▸ **WHAT YOU NEED TO DO**
From the first line of the records through the line containing "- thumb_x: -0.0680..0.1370", retype every line exactly and nothing else.

▸ **DATA SHOWN**
-----

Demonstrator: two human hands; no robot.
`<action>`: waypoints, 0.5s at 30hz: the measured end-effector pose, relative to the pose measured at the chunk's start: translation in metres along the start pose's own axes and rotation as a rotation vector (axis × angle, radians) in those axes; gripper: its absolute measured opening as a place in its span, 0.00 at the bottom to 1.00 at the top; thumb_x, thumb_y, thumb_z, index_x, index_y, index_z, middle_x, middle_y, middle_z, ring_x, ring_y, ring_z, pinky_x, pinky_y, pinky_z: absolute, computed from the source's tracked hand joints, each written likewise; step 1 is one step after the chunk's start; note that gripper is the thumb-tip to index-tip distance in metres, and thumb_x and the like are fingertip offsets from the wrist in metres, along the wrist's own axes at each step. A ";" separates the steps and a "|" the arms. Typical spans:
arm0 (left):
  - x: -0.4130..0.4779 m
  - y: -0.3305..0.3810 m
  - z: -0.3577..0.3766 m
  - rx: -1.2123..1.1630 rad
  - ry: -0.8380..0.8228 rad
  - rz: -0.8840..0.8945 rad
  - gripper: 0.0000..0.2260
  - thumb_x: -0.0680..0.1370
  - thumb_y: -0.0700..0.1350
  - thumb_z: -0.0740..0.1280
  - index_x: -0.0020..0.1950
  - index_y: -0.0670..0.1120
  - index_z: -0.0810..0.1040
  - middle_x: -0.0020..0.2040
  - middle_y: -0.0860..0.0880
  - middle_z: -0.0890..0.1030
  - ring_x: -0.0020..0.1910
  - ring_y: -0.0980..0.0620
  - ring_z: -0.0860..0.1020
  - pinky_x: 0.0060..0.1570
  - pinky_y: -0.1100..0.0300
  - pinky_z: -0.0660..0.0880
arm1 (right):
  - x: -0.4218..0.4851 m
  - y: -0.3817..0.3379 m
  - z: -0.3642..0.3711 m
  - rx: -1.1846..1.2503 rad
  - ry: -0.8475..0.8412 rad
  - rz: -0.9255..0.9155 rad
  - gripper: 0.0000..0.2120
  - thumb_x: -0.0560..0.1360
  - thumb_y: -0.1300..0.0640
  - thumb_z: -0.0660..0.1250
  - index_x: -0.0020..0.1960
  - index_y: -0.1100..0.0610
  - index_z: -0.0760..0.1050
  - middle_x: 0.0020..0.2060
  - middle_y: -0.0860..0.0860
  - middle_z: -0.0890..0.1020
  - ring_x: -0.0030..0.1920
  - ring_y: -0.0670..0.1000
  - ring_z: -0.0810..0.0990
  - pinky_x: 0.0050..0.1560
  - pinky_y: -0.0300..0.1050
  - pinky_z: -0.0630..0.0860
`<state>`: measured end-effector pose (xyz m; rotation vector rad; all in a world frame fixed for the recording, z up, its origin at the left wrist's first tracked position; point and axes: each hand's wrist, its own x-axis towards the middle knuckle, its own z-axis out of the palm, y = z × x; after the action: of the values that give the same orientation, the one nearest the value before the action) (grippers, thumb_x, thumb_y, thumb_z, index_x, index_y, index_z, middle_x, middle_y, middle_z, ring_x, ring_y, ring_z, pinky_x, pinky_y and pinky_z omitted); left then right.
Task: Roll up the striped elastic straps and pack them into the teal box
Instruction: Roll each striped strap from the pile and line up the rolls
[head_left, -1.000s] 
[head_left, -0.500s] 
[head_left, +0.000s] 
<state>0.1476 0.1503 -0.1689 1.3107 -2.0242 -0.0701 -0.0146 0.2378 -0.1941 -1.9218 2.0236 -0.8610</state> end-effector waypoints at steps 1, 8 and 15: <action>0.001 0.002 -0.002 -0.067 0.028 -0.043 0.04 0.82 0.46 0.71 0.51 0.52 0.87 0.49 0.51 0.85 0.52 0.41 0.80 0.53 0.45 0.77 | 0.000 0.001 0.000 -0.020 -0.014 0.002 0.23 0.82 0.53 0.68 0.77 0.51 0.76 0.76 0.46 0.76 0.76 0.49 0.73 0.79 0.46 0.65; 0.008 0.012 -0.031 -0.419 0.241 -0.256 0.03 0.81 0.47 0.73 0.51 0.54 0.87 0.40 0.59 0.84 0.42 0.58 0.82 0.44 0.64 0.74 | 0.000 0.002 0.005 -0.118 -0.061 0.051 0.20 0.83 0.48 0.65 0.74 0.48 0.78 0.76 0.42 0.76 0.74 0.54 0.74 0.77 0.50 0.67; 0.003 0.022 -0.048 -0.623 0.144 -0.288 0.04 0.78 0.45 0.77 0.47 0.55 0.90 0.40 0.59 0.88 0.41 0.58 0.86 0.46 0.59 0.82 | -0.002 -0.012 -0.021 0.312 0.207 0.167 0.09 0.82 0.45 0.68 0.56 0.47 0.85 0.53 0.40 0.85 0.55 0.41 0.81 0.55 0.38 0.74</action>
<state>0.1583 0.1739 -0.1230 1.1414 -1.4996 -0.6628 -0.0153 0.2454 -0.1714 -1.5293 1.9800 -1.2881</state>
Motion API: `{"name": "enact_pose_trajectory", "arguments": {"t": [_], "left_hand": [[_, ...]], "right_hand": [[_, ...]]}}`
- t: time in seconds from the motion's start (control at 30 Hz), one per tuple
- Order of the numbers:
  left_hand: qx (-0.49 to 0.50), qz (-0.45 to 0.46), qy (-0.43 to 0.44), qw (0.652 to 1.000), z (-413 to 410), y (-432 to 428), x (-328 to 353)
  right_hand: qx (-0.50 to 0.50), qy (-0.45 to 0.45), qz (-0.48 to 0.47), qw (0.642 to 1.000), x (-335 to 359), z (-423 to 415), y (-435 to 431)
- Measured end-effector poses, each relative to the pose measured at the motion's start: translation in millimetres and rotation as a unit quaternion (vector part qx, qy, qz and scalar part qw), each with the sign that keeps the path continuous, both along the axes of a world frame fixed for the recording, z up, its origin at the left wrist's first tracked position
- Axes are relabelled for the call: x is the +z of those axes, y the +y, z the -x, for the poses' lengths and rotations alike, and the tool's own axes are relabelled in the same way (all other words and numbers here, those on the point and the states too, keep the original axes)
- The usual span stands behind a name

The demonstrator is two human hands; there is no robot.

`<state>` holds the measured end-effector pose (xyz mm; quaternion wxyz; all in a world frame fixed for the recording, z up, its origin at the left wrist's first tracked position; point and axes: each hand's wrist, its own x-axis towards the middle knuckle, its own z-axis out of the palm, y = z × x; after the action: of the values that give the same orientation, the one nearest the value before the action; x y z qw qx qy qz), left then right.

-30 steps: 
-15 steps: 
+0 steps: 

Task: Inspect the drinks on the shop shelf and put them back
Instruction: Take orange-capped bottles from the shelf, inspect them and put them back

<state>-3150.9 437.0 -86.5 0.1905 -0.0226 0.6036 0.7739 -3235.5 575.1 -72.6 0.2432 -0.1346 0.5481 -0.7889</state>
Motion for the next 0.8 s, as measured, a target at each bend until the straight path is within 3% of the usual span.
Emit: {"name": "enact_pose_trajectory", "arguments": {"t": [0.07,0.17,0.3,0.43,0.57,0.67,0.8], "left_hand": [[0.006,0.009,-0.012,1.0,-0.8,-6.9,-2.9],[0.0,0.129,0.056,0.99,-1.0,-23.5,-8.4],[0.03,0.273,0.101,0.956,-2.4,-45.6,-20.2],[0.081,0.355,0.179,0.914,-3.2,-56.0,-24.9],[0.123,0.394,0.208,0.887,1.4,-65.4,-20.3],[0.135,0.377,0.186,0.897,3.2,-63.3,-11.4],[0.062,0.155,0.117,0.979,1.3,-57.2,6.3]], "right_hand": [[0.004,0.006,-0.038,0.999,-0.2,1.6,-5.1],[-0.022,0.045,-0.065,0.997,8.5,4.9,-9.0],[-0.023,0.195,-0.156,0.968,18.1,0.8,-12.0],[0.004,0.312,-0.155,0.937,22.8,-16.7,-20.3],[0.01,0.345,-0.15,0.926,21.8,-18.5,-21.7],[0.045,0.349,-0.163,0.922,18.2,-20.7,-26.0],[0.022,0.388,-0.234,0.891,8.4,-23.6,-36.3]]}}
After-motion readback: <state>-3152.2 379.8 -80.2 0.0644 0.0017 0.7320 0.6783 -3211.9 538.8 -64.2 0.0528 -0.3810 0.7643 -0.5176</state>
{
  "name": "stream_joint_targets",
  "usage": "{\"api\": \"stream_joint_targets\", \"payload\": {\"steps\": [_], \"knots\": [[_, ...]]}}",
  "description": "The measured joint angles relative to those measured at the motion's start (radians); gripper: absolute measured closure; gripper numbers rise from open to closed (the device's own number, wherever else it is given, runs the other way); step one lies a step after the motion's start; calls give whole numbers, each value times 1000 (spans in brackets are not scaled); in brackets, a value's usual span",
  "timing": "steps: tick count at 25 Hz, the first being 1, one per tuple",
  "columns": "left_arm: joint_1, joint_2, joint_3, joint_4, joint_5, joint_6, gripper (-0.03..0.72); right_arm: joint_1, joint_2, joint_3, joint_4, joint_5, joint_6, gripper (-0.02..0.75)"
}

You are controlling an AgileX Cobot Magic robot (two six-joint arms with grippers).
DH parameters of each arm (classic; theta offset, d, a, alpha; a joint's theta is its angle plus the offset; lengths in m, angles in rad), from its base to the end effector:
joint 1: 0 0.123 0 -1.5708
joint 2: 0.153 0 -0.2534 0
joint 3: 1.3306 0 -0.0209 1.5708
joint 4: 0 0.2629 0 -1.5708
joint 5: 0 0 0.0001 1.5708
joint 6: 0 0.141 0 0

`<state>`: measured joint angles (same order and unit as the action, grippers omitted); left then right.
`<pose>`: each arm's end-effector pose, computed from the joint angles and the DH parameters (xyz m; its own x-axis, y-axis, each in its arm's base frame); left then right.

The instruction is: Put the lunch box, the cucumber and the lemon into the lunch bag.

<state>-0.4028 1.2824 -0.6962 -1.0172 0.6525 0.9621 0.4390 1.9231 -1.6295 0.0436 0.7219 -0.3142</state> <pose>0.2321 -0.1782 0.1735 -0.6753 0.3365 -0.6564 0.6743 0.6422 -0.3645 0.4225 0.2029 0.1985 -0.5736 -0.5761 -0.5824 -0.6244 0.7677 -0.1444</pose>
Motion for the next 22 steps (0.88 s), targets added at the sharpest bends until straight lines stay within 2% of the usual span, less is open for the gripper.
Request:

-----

▸ **RESULT OF THE TASK**
Demonstrator: two human hands; no robot.
`<action>`: waypoints, 0.5s at 30hz: the measured end-effector pose, relative to the pose measured at the chunk's start: translation in metres along the start pose's own axes and rotation as a rotation vector (axis × angle, radians) in those axes; gripper: its absolute measured opening as a place in its span, 0.00 at the bottom to 1.00 at the top; thumb_x, thumb_y, thumb_z, index_x, index_y, index_z, middle_x, middle_y, middle_z, ring_x, ring_y, ring_z, pinky_x, pinky_y, pinky_z: absolute, computed from the source's tracked hand joints, each written likewise; step 1 is one step after the chunk's start; note that gripper is the thumb-tip to index-tip distance in metres, and thumb_x and the like are fingertip offsets from the wrist in metres, along the wrist's own axes at each step. A ";" separates the steps and a "|" the arms. Typical spans:
arm0 (left):
  - x: -0.4130..0.4779 m
  - y: -0.3305..0.3810 m
  - z: -0.3577..0.3766 m
  - rx: -1.2123..1.1630 rad
  - ry: -0.8380..0.8228 rad
  - rz: -0.8840..0.8945 rad
  - gripper: 0.0000..0.2260
  - thumb_x: -0.0680..0.1370

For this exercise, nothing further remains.